Share Registrar (”BAE”)
PT Adimitra Jasa Korpora
PLAZA PROPERTY Lantai 2
Kompleks Pertokoan Pulo Mas Blok VIII No. 1
Jl Perintis Kemerdekaan – Jakarta Timur
Telp : +6221 4788 1515 Fax : +6221 470 9697

5.The cash dividend will be subject to tax in accordance with the prevailing taxation regulations. The tax applied will be borne by the Shareholders and deducted from the cash dividend paid.

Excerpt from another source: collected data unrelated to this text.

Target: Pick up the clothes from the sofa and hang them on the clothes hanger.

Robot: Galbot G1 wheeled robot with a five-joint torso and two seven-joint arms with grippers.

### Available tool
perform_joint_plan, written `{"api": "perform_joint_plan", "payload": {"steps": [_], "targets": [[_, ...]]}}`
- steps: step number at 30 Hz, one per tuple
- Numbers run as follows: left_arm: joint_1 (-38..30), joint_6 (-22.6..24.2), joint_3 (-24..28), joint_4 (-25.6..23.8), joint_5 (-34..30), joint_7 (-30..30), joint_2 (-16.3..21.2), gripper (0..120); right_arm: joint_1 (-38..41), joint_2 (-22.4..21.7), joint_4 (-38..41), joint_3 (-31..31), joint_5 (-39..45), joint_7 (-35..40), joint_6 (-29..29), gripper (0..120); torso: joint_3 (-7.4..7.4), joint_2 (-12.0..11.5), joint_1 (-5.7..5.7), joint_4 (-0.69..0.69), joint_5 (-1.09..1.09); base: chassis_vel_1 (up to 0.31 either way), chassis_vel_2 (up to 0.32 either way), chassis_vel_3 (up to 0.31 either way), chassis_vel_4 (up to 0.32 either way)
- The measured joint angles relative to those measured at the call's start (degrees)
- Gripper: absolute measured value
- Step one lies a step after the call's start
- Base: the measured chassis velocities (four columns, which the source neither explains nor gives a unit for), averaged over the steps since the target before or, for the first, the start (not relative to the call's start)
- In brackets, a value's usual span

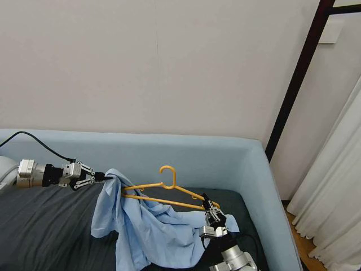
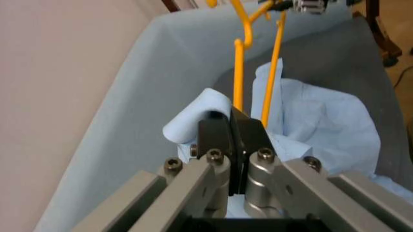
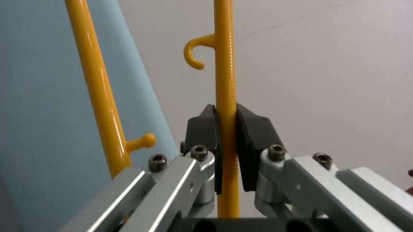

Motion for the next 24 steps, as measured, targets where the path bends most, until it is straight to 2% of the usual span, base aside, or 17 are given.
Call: {"api": "perform_joint_plan", "payload": {"steps": [7, 16, 19, 24], "targets": [[2.9, 0.2, -0.6, -2.2, 1.0, -2.1, -4.9, 0, 2.0, 0.6, -0.6, -3.3, 2.5, 1.0, 2.4, 6, 0.0, 0.0, 0.0, -0.02, -0.01, 0.0, 0.0, 0.0, 0.0], [5.9, -0.3, -0.9, -3.3, 3.7, -2.9, -10.2, 0, 4.3, 1.5, -3.3, -4.3, 3.3, 2.1, 6.4, 6, 0.0, 0.0, 0.0, -0.01, 0.0, 0.0, 0.0, 0.0, 0.0], [8.3, -0.4, -0.8, -6.7, 4.3, -4.4, -13.1, 0, 5.0, 1.9, -5.1, -5.1, 2.9, 2.0, 5.9, 6, 0.0, 0.0, 0.0, -0.02, -0.01, 0.0, 0.0, 0.0, 0.0], [9.9, -0.4, -0.4, -9.2, 5.1, -5.3, -14.6, 0, 5.4, 2.3, -5.8, -5.6, 3.0, 1.9, 6.0, 6, 0.0, 0.0, 0.0, -0.02, 0.0, 0.0, 0.0, 0.0, 0.0]]}}
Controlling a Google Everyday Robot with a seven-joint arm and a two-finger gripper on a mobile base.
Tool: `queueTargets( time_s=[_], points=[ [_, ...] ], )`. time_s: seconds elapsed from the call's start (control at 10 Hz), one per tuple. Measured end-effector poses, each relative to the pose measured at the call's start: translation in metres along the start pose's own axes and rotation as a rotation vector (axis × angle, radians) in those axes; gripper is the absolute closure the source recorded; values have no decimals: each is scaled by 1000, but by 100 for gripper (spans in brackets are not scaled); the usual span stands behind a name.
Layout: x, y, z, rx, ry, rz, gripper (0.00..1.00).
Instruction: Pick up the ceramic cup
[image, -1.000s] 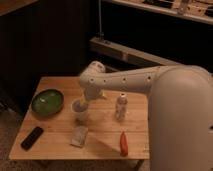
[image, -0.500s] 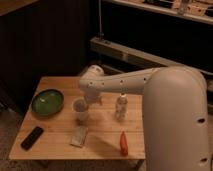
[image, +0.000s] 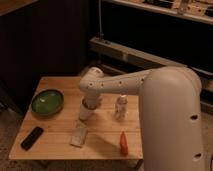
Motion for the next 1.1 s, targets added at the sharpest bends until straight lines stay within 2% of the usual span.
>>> queueTargets(
  time_s=[0.1,0.4,0.7,0.9,1.1],
  points=[
    [0,3,-5,-9,1,-3,96],
    [-2,-8,-39,-9,-9,-7,96],
    [-2,-5,-39,-21,-12,-11,96],
    [-5,-9,-48,-20,-23,-24,96],
    [-7,-11,-67,-26,-24,-24,96]
  ],
)
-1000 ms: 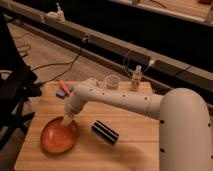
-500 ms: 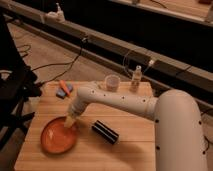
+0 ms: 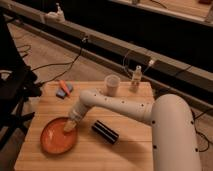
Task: Pick up the ceramic bowl
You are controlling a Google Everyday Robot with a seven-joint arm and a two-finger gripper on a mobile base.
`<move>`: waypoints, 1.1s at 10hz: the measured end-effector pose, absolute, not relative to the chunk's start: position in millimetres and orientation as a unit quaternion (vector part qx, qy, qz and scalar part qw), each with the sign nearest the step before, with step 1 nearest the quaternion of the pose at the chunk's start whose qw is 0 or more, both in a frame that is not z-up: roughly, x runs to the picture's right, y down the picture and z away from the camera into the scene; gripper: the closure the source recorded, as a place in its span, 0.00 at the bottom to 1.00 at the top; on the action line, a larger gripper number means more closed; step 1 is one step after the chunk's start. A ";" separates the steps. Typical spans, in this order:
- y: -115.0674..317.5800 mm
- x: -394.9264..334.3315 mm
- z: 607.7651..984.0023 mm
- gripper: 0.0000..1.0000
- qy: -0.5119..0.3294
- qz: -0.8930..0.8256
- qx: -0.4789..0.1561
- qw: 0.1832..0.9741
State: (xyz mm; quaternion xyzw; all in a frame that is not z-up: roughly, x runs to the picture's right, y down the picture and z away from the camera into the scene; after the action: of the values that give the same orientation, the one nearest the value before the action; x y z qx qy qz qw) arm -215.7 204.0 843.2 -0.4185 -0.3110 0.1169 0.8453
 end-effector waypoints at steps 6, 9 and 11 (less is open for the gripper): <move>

6.Legal Entity Resident Taxpayers who have not submitted their Taxpayer ID Numbers, are requested to submit the Taxpayer ID Numbers to KSEI or BAE on 16 June 2015 at 16.00 West Indonesian Time. Without Taxpayer ID Number, cash dividend paid to Legal Entity Resident Taxpayers will be subject to Income Tax Article 23 of 30%.
7.Foreign Taxpayers who are entitled to utilize the reduced withholding tax rate under the Double Taxation Avoidance Agreements, are required to submit Certificate of Domiciles (COD) in the format of Form DGT 1 or Form DGT 2 in compliance with Regulation of Director General of Taxation No. PER-61/PJ/2009 as amended by PER-24/PJ/2010 and PER-62/PJ/2009 as amended by PER-25/PJ/2010. Pursuant to the regulations, Form DGT 1 or Form DGT 2 should be in original or copy legalized by Indonesian Tax Office. The submission of Form DGT 1 or Form DGT 2 to KSEI or BAE should be made at the latest by 16 June 2015 at 16.00 Western Indonesian Time. In the case that the COD is not provided until the above date, the payment of the cash dividend will be subject to deduction of Withholding Tax Article 26 of 20%.